The Bank of England has raised rates for the first time since the start of the coronavirus pandemic to combat rising inflation which last month surged to a 10-year high.
The monetary policy committee voted 8-1 to lift rates by 0.15 percentage points to 0.25% from their historic low of 0.1%.
As with the November rate meeting, the committee voted unanimously to maintain the amount of quantitative easing at £895bn. Previously in September, two members of the MPC voted for the central bank to cut its purchases to £860bn.
The decision follows yesterday’s surprise inflation readout, which showed the UK consumer price index surged to 5.1% in November from 4.2% in October, its highest level in a decade. The November print was well ahead of expectations and upset the Bank of England’s own forecast that inflation wouldn’t hit 5% until spring 2022.

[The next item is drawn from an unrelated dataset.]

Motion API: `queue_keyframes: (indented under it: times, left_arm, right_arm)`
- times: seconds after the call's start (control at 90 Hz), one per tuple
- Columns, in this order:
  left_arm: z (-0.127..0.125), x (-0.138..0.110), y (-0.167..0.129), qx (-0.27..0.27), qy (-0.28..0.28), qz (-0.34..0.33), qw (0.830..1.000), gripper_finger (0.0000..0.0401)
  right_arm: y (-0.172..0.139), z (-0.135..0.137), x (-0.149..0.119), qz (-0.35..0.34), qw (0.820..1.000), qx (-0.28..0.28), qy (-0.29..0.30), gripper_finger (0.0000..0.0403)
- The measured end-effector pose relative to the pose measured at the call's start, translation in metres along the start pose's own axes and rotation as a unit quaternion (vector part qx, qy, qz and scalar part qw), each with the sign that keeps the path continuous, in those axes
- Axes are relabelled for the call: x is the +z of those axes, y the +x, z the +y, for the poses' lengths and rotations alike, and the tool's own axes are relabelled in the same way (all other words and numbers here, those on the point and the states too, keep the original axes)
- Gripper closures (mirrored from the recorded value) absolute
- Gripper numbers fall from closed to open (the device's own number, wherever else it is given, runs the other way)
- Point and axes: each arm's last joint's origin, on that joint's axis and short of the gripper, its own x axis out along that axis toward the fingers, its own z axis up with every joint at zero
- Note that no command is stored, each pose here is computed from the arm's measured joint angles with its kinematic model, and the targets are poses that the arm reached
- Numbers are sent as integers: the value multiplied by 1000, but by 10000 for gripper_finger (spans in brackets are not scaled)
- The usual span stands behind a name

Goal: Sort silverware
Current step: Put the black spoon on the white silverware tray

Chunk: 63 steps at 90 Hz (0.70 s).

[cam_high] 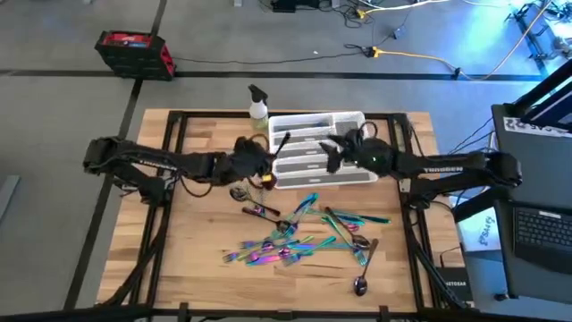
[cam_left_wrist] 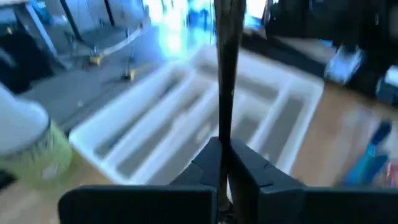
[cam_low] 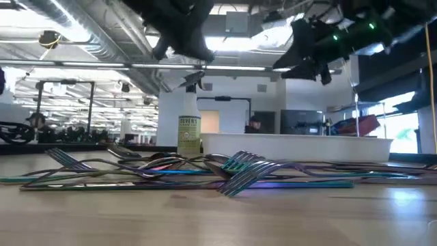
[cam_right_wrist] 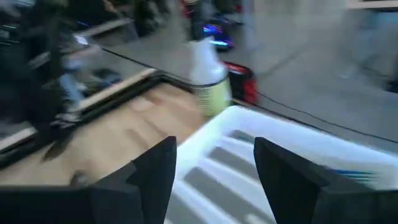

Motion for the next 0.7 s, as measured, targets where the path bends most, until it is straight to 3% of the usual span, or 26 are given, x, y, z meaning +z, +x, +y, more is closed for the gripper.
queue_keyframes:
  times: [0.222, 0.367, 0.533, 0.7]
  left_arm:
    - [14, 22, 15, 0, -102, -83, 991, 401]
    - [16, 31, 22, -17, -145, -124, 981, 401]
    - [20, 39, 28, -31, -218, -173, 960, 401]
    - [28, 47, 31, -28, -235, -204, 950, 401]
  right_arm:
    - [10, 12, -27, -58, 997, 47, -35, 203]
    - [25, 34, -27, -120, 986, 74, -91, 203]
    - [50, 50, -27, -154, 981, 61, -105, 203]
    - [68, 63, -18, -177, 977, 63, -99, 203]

“Given high, and rising, inflation, in part a result of the bank’s communication missteps creating a de-facto weaker sterling policy, it clearly felt it could no longer stay on the accelerator pedal despite the risks that are now out there in the economy,” said Quilter Investors portfolio manager Hinesh Patel.
Markets surprised by rate hike amid surging Omicron cases and weak PMI data
However markets had not been anticipating action from the Bank of England, pricing in a 40% chance of a rate hike, given the emergence of the Omicron variant which has created an uncertain outlook on near-term growth.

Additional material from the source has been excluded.